1. Behavioural Observation (Session Level)
Practitioners observe small, tangible behavioural shifts during sessions — for example, a service user initiating difficult conversations, demonstrating improved emotional regulation, or following through on agreed actions. These observations are scored across six cross-cutting growth categories (e.g. confidence, resilience, communication, initiative, commitment, self-awareness)

.

2. Growth Categories (Development Level)
Each growth category represents a foundational capability required to achieve formal rehabilitation outcomes. Rather than mapping isolated behaviours directly to Ministry of Justice (MoJ) outcomes, we identified these categories as underlying drivers of progress across outcome domains.

 

3. MoJ Outcome Domains (Reporting Level)

The growth categories were co-created and validated with practitioners, then systematically mapped against MoJ outcome areas (e.g. family relationships, responsible parenting, compliance with programmes).

For example:

  • Increased communication and confidence contribute to FS03 (ability to develop positive intimate relationships).

  • Improved resilience and self-awareness align with FS04 (positive coping strategies during relationship breakdown).

  • Demonstrated commitment and initiative support FS05 (compliance with voluntary or mandatory programmes).

 

Over time, consistent upward movement across relevant growth categories provides evidence of progression toward specific MoJ outcomes.

This layered structure ensures that relational, qualitative insight can be translated into structured, defensible data without reducing complex human change to a single end-point score.

Screenshot 2026-02-27 204348.png

Sample visualisation of the report generated

Impact

Time Saved Per Session

The previous tool required separate completion outside case notes, taking 10–15 minutes per session and duplicating documentation. The redesigned framework is embedded within existing case notes and requires only 2–3 minutes of structured scoring.

This reduces administrative time by approximately 8–12 minutes per session, redirecting practitioner time back into frontline engagement rather than reporting.
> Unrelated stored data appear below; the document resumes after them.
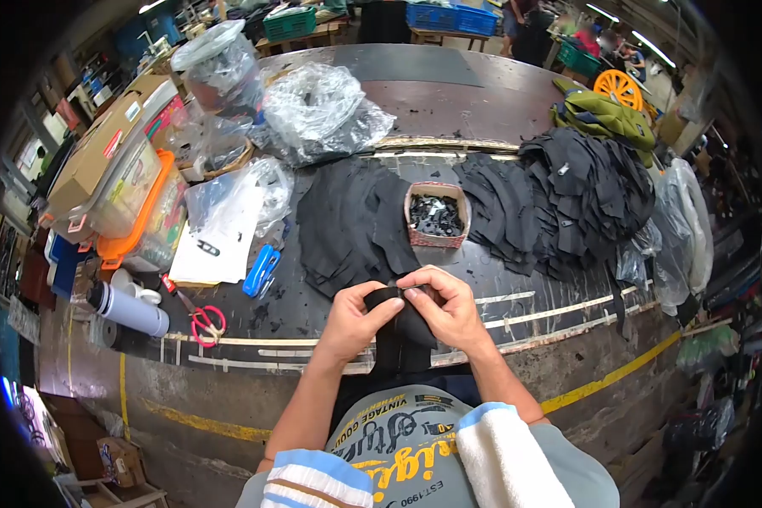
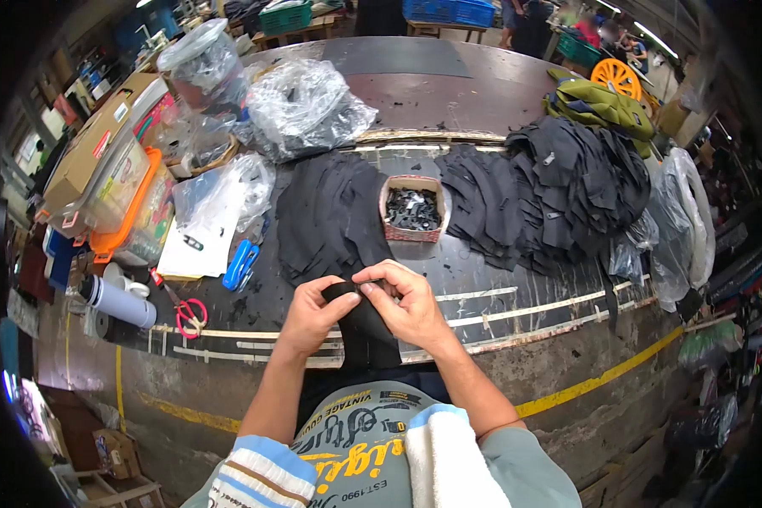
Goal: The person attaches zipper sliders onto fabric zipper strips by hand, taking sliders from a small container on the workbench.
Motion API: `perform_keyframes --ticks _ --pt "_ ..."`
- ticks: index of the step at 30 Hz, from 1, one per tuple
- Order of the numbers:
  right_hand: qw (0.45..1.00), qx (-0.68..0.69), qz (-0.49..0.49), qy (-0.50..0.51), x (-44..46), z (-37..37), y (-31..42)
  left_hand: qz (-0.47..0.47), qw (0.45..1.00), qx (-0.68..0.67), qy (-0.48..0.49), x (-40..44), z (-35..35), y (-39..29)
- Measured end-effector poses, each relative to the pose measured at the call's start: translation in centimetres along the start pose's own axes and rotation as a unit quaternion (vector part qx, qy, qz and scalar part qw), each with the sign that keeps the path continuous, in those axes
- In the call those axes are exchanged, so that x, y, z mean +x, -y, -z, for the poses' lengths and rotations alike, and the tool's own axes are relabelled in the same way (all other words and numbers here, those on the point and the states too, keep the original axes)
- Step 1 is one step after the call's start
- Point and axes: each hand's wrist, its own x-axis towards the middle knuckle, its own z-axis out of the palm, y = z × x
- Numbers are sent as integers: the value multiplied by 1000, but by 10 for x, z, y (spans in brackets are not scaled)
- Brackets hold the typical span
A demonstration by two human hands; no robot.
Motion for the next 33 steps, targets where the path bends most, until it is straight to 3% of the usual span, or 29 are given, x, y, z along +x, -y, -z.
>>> perform_keyframes --ticks 5,10,16,20,25,30,33 --pt "996 31 -81 -1 0 6 4 -19 1000 5 -14 1 4 15" --pt "986 141 -74 -45 11 0 2 -48 995 78 -45 -5 -4 9" --pt "985 141 -99 -15 11 2 -4 -58 993 70 -74 -4 -6 5" --pt "997 -19 59 -48 13 5 -10 -17 998 -33 -52 -1 -2 5" --pt "985 -135 83 -64 7 6 -6 -14 994 -98 -35 0 -1 9" --pt "987 -139 64 -44 5 4 -5 10 989 -143 -35 -2 1 10" --pt "976 -175 127 -32 11 -2 -5 -36 994 -49 -86 -5 -2 2"
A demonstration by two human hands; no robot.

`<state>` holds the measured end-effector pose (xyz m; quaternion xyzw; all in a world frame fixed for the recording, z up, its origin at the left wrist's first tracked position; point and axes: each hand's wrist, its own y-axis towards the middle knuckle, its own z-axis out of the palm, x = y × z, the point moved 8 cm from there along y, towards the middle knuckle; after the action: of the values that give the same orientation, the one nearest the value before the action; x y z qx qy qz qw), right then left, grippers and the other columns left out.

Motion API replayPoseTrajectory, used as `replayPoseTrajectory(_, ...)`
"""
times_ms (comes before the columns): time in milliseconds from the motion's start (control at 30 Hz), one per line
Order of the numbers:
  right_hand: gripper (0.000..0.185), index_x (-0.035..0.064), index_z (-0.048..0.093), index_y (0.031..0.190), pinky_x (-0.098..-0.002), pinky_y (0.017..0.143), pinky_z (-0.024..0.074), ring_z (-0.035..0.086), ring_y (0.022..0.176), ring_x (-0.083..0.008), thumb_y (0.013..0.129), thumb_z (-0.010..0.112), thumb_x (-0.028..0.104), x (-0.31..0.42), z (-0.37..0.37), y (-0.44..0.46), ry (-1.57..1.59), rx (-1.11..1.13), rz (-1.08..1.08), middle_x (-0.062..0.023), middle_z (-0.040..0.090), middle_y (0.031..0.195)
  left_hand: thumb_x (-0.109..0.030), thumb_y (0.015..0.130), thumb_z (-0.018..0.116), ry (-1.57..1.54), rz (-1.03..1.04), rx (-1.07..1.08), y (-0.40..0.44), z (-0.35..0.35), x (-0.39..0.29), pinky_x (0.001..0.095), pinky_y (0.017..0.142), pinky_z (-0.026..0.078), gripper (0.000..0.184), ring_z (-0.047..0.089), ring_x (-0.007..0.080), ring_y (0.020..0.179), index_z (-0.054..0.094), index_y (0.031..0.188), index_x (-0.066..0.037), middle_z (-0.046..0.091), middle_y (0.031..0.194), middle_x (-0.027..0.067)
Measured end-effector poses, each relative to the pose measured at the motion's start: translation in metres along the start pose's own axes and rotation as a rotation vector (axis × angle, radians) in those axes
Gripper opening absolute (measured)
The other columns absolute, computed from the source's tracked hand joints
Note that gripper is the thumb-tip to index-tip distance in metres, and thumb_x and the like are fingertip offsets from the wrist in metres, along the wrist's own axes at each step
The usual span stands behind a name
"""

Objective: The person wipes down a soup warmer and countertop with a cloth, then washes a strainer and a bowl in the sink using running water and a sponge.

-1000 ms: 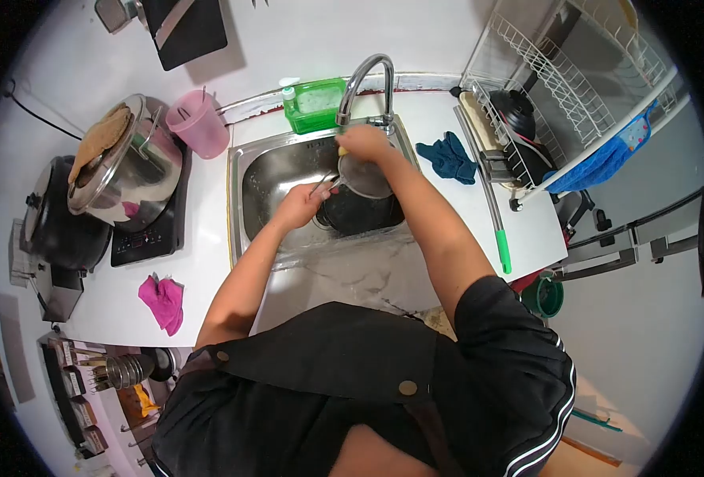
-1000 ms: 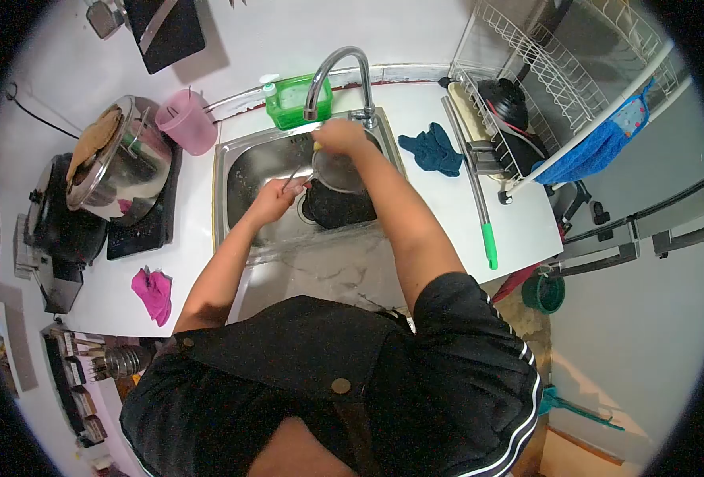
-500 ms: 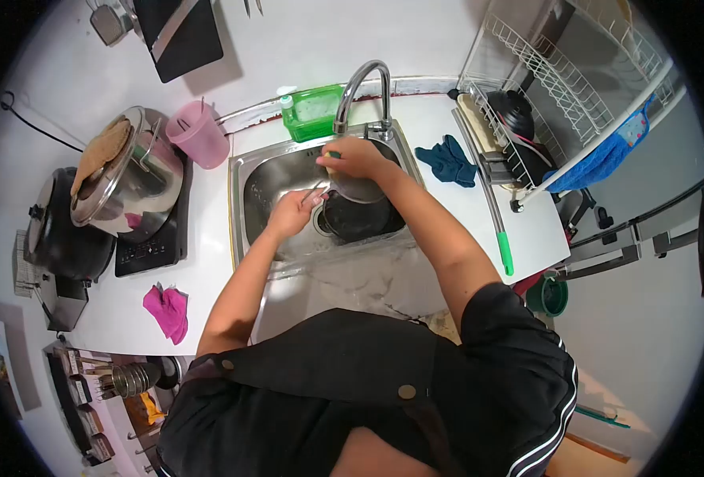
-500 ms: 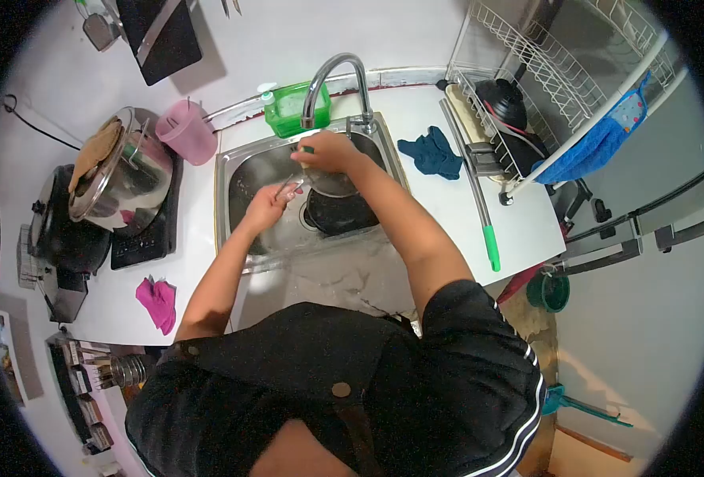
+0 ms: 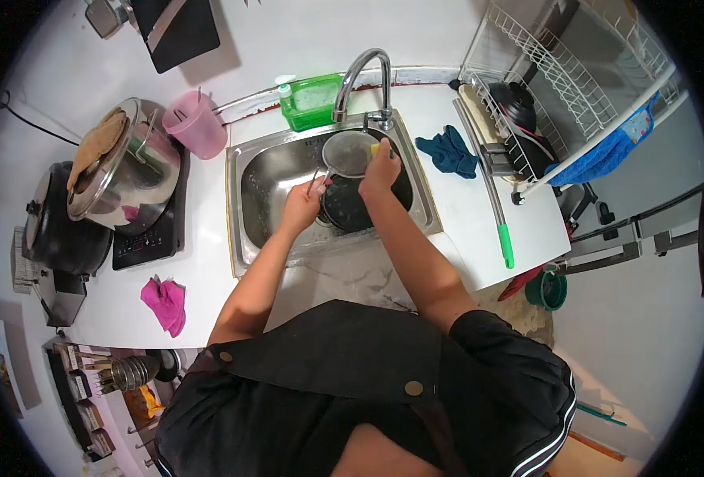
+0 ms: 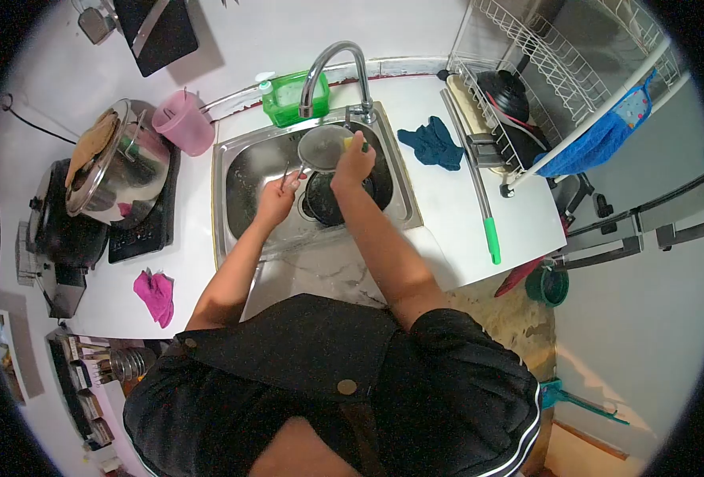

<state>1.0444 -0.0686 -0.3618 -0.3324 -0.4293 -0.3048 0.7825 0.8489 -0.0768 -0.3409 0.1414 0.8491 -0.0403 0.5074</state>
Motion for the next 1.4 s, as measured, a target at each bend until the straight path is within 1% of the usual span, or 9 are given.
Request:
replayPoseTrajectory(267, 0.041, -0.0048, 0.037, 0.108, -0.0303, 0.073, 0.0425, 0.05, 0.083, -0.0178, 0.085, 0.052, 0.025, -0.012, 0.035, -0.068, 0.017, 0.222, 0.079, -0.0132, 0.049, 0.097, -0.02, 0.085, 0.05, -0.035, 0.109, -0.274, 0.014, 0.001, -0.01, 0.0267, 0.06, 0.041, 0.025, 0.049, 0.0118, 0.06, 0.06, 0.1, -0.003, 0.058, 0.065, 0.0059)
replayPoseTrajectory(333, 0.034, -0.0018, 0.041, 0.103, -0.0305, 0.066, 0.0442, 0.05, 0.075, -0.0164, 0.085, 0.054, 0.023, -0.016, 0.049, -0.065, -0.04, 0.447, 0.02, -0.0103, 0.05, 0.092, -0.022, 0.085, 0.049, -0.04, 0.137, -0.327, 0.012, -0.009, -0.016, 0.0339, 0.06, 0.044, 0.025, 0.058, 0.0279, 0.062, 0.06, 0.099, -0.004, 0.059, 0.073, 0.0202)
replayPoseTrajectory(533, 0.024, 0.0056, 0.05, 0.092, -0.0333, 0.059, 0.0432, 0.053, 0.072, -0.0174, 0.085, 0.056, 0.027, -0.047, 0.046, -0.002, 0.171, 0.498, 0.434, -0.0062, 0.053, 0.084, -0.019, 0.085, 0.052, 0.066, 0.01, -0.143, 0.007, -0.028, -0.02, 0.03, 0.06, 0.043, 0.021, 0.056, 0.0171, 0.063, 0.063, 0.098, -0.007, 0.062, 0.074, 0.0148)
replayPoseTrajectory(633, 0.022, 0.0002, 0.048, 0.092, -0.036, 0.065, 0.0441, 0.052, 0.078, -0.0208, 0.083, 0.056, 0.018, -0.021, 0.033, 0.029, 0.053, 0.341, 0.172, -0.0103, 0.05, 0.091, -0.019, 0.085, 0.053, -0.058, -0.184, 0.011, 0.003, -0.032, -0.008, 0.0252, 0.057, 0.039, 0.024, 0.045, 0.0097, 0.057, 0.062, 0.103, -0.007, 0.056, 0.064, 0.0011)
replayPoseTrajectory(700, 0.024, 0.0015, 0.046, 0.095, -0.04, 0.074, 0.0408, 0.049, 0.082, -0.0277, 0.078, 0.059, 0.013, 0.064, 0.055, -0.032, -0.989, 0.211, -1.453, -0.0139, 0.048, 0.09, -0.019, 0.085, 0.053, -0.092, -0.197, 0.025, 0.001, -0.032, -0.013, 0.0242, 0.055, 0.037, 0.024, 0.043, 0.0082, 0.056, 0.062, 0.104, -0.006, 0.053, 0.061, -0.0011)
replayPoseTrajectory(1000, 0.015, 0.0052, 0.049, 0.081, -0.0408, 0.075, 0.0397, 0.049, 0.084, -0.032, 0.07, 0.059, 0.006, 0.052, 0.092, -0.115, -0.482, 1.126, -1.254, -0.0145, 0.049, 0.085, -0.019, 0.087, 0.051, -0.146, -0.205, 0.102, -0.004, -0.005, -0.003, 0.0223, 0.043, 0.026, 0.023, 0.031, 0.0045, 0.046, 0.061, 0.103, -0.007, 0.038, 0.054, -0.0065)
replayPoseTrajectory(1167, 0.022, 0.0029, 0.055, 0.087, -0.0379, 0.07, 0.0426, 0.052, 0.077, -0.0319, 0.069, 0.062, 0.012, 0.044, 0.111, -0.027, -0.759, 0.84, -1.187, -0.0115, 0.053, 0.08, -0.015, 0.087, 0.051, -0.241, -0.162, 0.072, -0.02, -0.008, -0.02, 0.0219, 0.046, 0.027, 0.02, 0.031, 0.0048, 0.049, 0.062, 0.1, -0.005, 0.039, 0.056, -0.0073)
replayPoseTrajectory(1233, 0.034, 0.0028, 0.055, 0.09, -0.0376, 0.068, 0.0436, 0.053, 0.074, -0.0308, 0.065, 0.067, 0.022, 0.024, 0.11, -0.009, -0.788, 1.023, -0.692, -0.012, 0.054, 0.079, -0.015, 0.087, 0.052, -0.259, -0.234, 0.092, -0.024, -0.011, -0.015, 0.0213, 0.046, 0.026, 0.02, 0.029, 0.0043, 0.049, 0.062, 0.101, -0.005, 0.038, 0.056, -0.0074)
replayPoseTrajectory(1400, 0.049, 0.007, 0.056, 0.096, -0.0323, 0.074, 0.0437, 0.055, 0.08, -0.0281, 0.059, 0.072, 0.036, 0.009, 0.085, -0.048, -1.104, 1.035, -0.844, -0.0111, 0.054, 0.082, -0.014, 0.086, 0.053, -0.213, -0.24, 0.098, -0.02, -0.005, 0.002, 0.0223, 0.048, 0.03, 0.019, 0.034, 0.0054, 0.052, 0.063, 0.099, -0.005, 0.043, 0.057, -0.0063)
Service-Wide Integration & Scalability

Designed for service-wide integration, the framework standardises progress measurement across all frontline practitioners without requiring new systems or retraining. Its structure is transferable and can be adopted across other Catch22 services, including financial wellbeing and youth programmes, enabling consistent impact reporting organisation-wide.

Improved Data Quality

The previous method captured only start and end-point assessments, missing incremental progress. The new framework records session-by-session behavioural scoring, generating longitudinal trend data aligned to Ministry of Justice outcomes. This improves accuracy, consistency and defensibility of impact reporting.

Protecting Trust 

By embedding measurement within structured conversation rather than standalone assessment, the framework avoids extractive practices and preserves practitioner–service user trust — strengthening engagement while evidencing progress.